Steve twisted his bottom lip between his teeth as he drummed his fingers against the steering wheel in frustration.

“It’s like – it’s like with Will,” Steve finally said. “When he went missing – you and Mike and Lucas – you found El – you knew he wasn’t dead. Even though it sounded crazy, you just – you just knew. You listened to El, you listened to your gut – you did whatever it took to find him. It was crazy – what you believed sounded crazy, and I think you knew it – but you just – you knew, didn’t you? You knew you were right.”

“Steve, that’s different,” Dustin said softly. “We saw Billy die-”

Did we?” Steve asked. “We saw him get hit by that thing. We saw him pass out on the floor of the mall. We didn’t see him die.

Dustin’s heart sank. “Steve…”

“We don’t know what we saw, Dustin,” Steve snapped. “We’re not medical professionals – we don’t know that he died. You hear it all the time – people coming back to life after paramedics get to them. I know you’re, like, crazy smart and all, but that can happen. And we don’t – we don’t know anything about how this Upside Down stuff works – not really. We’ve had a load of lucky guesses and theories, but I mean – what did we see? Really? Billy got hit. Billy collapsed. Billy lost consciousness.”

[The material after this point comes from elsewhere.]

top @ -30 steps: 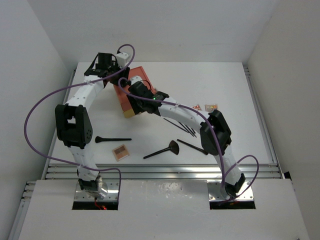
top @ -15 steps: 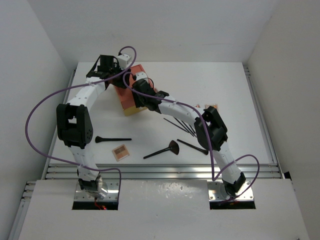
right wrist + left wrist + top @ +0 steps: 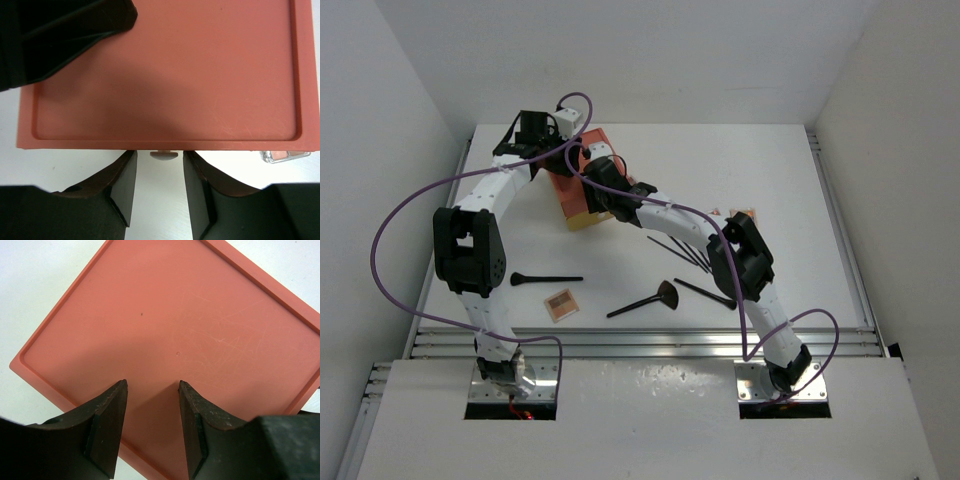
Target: Organize the makeup
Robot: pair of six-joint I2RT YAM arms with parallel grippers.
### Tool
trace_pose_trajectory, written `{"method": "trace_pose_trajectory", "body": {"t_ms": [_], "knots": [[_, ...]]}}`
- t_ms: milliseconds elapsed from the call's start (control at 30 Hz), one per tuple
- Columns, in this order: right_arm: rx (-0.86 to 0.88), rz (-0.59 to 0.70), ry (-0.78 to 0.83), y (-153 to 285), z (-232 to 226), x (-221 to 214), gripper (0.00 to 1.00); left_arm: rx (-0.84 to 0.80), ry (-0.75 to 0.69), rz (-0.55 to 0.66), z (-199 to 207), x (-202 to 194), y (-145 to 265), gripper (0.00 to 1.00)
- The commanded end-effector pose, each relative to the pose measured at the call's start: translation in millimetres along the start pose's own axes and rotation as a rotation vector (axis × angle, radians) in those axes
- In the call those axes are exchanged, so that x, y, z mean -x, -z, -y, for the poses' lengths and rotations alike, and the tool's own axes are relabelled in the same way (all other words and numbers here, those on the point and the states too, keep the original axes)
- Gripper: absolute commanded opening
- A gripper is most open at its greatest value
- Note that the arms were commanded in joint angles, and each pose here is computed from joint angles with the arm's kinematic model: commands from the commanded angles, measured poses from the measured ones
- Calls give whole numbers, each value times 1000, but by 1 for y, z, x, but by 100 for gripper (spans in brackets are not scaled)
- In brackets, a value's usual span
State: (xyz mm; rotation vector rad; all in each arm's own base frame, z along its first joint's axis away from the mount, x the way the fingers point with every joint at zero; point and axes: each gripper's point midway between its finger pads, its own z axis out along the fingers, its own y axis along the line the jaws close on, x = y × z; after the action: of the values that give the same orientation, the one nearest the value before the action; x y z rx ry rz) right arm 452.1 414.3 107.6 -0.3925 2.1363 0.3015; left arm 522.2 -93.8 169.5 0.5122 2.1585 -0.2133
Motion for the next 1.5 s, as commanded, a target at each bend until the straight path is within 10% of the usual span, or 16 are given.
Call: {"method": "trace_pose_trajectory", "body": {"t_ms": [0, 367, 1033, 1267, 1467], "knots": [[-9, 72, -38, -9, 0, 21, 41, -5, 5, 11, 5, 3, 1, 51], [-34, 115, 6, -5, 8, 28, 0, -5, 5, 11, 5, 1, -3, 51], [46, 4, 167, 97, 2, -55, 0, 19, 56, 10, -7, 2, -7, 51], [104, -40, 239, 113, -3, -51, 74, -10, 0, 14, -10, 25, 10, 62], [230, -52, 316, 160, 0, -59, 95, -89, -238, 158, 6, 83, 81, 85]]}}
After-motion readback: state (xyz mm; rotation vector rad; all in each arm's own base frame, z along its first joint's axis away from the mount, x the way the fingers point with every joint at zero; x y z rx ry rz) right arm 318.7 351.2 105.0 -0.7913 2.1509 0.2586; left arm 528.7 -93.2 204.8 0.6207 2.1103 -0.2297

Dustin let out a defeated sigh. “Well, have you seen Billy since Starcourt?”

Steve’s mouth twisted into an uncomfortable grimace as his arms shaking as he adjusted his grip on the steering wheel.

“No,” he said at last. “But he’s alive. I know he is.”

-:-

When Steve Harrington lost his mind, the thing that struck Dustin was how easily it could have been him.

Max was getting increasingly uncomfortable around Steve. Even though, for the most part, Steve was acting normally, capable of holding perfectly normal conversations with no outward sign of anything wrong, the occasional slip of the tongue like in the diner, or where Steve would talk about Billy in the present tense, were enough to denote that Steve still thought Billy was alive. Max stayed tense around him, dreading it coming up.

Steve had picked up on this. He made an effort not to mention Billy in front of Max. It wasn’t enough though – the spectre was still there. It was there in every too-bright smile Steve would fix on his face. It was there in every laugh that told the world that he hadn’t lost Billy. He was too happy.

It was late one night when he was in Mike’s basement after they’d wrapped up a Dungeons and Dragons campaign Will had put together when the idea of doing something finally crossed Dustin’s mind after Will suggested a day at the arcade, asking Dustin to check if Steve was free to take them.

“What the hell is even wrong with Steve these days?” Mike huffed at the mention of his name.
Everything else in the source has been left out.